DNS Security, Part V: Transport security for Recursive to Authoritative DNS

Posted by ekr on 21 Jan 2022

This is Part V of my series on DNS Security (parts I, II, III), IV). In part IV I covered DNS transport security between the client (the stub resolver) and the recursive resolver but ran out of room to talk about the recursive to authoritative link, which is the subject of this post.

Recall yet again the DNS resolution process, shown below:

DNS resolution process

For this post, we will be focusing on protecting the transactions between the recursive resolver and the authoritative servers, shown in blue in this diagram. The work on this has been happening in the IETF DNS PRIVate Exchange (dprive) Working Group. This is commonly called Authoritative DNS over TLS (ADoT), or ADoX if you want to indicate that you don't care whether the transport is DoT, DoH, or DoQ.

The Basic Setting #

Before we start looking at mechanisms, it's helpful to frame the problem correctly. We have two objectives:

Protect the confidentiality of the request. I.e., we do not want the attacker to know that the user is trying to resolve example.org.
Protect the integrity of the response. I.e., we do not want the attacker to be able to lie about the address for example.org.

As discussed before, while DNSSEC can provide integrity, it cannot provide confidentiality.

The first thing to notice is that this means we need to encrypt both the link to the authoritative for .org and the link to the authoritative for example.org because both transactions leak that the user is interested in example.org. Importantly, the privacy value of the query is limited by the number of other domains which are served by the same authoritative as example.org, because the user must be asking for one of those domains. For this reason, if we have encrypted DNS your users will get better privacy if your domain is hosted by a DNS provider that serves a lot of other domains as well. Note that there are cases in which example.org might have a lot of subdomains and you wouldn't want the attacker knowing which one is being requested, but in the most common case it's the second level domain that matters.

Second, in order to provide confidentiality for these lookups, we need to provide integrity for the identity of the server. For instance, if the attacker is able to attack the connection between the client and b2.org.afilias-nst.org, it can substitute its own server for the true authoritative server b.iana-servers.net. DNSSEC as-is does not prevent this form of attack because it doesn't sign the NS records at the parent, but only at the child; but by the time you've queried the child for them, it's too late because you've already leaked the query to the attacker. This means that the most convenient thing is if every link uses secure transport, so that you can trust the results it gives you at stage N before using them for stage N+1. In other words, you want to have secure transport all the way to the root.

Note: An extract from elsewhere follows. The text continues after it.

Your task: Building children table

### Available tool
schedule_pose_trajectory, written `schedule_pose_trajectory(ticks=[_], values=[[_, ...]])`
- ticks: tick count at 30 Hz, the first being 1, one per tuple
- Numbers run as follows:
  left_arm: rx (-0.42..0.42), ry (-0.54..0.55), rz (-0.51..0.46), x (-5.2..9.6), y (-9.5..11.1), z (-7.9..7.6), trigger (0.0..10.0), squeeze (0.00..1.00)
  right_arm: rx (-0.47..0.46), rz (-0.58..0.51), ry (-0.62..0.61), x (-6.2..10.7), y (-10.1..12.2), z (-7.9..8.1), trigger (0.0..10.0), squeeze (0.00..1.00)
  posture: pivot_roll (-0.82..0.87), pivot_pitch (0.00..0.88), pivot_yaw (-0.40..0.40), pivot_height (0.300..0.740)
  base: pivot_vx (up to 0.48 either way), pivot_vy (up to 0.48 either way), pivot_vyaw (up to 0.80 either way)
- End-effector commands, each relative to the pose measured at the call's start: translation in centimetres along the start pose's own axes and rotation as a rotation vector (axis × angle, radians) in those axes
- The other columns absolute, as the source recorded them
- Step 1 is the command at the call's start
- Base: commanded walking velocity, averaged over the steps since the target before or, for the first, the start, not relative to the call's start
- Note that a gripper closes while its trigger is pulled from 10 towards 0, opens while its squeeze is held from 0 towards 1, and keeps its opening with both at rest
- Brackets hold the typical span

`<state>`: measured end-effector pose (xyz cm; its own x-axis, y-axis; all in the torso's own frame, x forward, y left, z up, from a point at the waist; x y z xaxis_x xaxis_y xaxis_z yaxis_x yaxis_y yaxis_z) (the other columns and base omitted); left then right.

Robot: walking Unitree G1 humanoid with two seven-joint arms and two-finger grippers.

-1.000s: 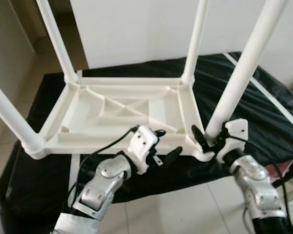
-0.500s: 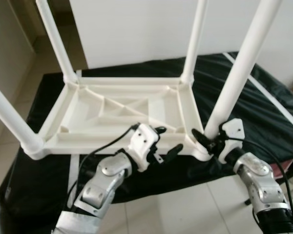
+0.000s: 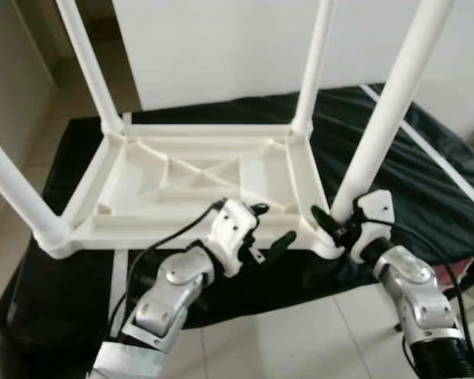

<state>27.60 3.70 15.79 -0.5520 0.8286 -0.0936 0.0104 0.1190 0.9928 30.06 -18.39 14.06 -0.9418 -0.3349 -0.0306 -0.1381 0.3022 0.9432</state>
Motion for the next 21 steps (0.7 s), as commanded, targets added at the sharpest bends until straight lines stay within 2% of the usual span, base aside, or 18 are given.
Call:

As before, then, the basic problem is setting the DNS client's (in this case the recursive resolver, confusing, right?) expectations correctly. In particular, if we are going to be resistant to active attack, the recursive needs to know:

That the authoritative server will do DoX (and what protocol)
The identity to expect the authoritative server to present

If it doesn't know either of these things, then an active attacker can interfere with the connection. Specifically, if the recursive doesn't know that the authoritative server will use DoX, then the attacker can just simulate an error when the recursive tries. If it doesn't know the identity that the authoritative server will present, then the attacker can just provide its own identity and impersonate the authoritative. Unfortunately, this turns out to be quite a bit more difficult than one would like.

Root Servers #

As shown in the diagram above, the first request from the recursive resolver goes—at least notionally—to the root server. If this is to use secure transport, the only way that can work is for the recursive to be preconfigured with the information about which root servers use secure transport. There are only 13 root server names (a.root-servers.org through m.root-servers.org), so it's not at all impractical to imagine just disseminating an updated list. Note that it's not necessary for all the root servers to switch to secure transport at once (they are operated by different people), but of course if the recursive preferentially uses secure transport, then the first one to switch might get increased load. As a practical matter, it seems unlikely that we're going to get secure transport to the root immediately. It's much simpler for the recursive resolver to run a mirror of the root zone locally, as specified in RFC 8806.

Non-Root Authoritatives #

The situation with non-root resolvers (e.g., for .com or example.com) is more complicated, because the way you learn about those resolvers is from the root resolver, so how does the recursive learn that they accept secure transport. There is a similar problem all the way down the chain: when the parent nameserver (e.g., b2.org.afilias-nst.org) tells you about the child resolver for a given zone (e.g., b.iana-servers.net for the zone example.org) how do you know the properties of the child resolver? If you are used to the Web, there will seem to be an obvious answer: the parent nameserver should tell you. This is how things work on the Web, where there is a different URL scheme for secure transactions (https:) versus insecure transactions (http:).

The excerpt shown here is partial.